DIRECTIONS >>
Produce an exact copy of all the data below, dropping every image.
* * *
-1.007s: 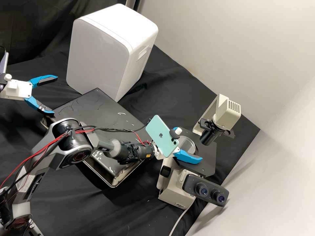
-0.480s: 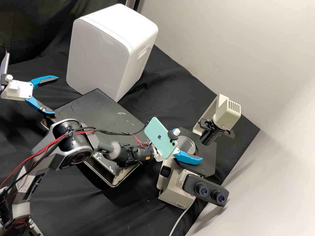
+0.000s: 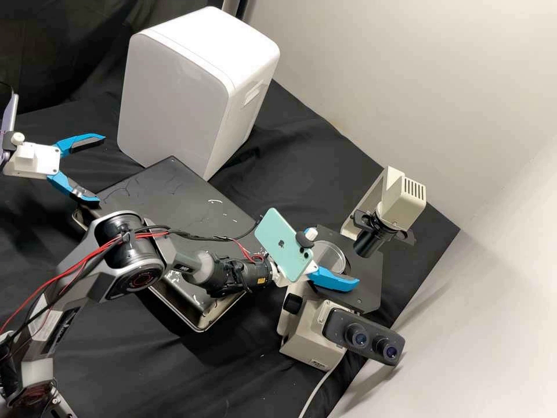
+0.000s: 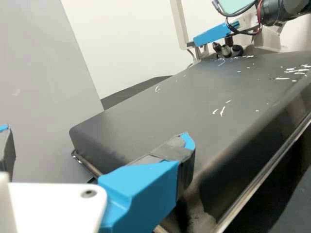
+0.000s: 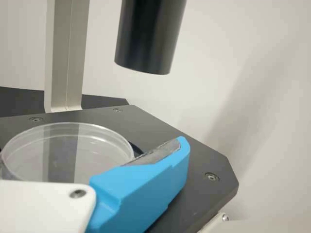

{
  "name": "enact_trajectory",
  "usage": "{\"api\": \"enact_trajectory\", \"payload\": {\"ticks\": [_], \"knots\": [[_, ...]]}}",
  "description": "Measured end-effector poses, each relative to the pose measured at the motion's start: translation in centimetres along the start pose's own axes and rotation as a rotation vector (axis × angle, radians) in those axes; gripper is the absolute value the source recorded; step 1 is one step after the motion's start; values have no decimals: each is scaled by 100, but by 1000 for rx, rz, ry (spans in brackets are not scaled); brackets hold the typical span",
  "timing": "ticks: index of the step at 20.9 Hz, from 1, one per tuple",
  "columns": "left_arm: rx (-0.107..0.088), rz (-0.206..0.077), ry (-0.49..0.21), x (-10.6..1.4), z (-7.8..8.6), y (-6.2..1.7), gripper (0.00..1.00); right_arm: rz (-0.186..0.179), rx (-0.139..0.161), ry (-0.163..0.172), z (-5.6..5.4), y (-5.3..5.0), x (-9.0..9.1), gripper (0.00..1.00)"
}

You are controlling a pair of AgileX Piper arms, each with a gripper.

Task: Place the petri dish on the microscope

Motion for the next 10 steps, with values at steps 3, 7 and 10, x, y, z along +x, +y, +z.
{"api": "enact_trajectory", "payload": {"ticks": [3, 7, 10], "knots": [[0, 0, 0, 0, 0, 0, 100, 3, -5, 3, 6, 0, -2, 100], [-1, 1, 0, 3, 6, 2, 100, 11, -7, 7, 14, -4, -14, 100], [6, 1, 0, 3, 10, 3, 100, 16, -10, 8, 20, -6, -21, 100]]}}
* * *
FINISHED EXERCISE >>
-1.007s: 
-0.480s: 
+0.000s: 
+0.000s: 
+0.000s: 

{
  "name": "enact_trajectory",
  "usage": "{\"api\": \"enact_trajectory\", \"payload\": {\"ticks\": [_], \"knots\": [[_, ...]]}}",
  "description": "Measured end-effector poses, each relative to the pose measured at the motion's start: translation in centimetres along the start pose's own axes and rotation as a rotation vector (axis × angle, radians) in those axes; gripper is the absolute value the source recorded; step 1 is one step after the motion's start; values have no decimals: each is scaled by 100, but by 1000 for rx, rz, ry (spans in brackets are not scaled); brackets hold the typical span",
  "timing": "ticks: index of the step at 20.9 Hz, from 1, one per tuple",
  "columns": "left_arm: rx (-0.107..0.088), rz (-0.206..0.077), ry (-0.49..0.21), x (-10.6..1.4), z (-7.8..8.6), y (-6.2..1.7), gripper (0.00..1.00); right_arm: rz (-0.186..0.179), rx (-0.139..0.161), ry (-0.163..0.172), z (-5.6..5.4), y (-5.3..5.0), x (-9.0..9.1), gripper (0.00..1.00)"
}

You are controlling a pair of AgileX Piper arms, each with a gripper.

Task: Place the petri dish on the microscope

Motion for the next 10 steps, with values at steps 3, 7 and 10, x, y, z along +x, +y, +z.
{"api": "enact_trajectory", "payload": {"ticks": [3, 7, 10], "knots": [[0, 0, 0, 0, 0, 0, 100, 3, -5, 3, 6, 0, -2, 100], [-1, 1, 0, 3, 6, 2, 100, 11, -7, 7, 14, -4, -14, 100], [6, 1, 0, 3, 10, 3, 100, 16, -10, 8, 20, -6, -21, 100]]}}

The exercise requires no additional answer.